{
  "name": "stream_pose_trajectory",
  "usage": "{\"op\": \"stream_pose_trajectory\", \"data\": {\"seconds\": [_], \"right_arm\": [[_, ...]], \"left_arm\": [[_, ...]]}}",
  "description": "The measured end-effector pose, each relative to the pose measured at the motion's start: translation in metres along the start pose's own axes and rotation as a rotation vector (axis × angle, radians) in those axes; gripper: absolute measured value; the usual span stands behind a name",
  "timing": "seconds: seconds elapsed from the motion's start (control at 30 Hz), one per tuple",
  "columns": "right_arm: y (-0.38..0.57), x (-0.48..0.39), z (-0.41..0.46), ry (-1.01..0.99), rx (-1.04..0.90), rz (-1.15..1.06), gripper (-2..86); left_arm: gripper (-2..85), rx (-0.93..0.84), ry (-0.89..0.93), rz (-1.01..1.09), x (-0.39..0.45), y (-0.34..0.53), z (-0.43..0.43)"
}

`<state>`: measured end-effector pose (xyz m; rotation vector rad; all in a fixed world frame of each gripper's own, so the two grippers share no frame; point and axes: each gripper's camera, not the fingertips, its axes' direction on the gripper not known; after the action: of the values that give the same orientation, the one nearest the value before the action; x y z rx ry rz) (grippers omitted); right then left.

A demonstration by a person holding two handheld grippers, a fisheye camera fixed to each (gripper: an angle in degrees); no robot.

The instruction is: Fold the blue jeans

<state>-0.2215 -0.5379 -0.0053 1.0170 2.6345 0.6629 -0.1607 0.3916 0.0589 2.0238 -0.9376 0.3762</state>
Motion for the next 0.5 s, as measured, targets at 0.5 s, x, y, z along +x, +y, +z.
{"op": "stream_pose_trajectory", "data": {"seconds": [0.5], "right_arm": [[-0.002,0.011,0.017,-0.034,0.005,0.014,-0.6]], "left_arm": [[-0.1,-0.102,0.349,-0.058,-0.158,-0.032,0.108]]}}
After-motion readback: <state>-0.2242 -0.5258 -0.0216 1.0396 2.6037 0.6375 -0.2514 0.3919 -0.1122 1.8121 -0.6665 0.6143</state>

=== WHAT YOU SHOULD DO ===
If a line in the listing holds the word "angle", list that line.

=== SOLVED EXERCISE ===
  "description": "The measured end-effector pose, each relative to the pose measured at the motion's start: translation in metres along the start pose's own axes and rotation as a rotation vector (axis × angle, radians) in those axes; gripper: absolute measured value; the usual span stands behind a name",
A demonstration by a person holding two handheld grippers, a fisheye camera fixed to each (gripper: an angle in degrees); no robot.

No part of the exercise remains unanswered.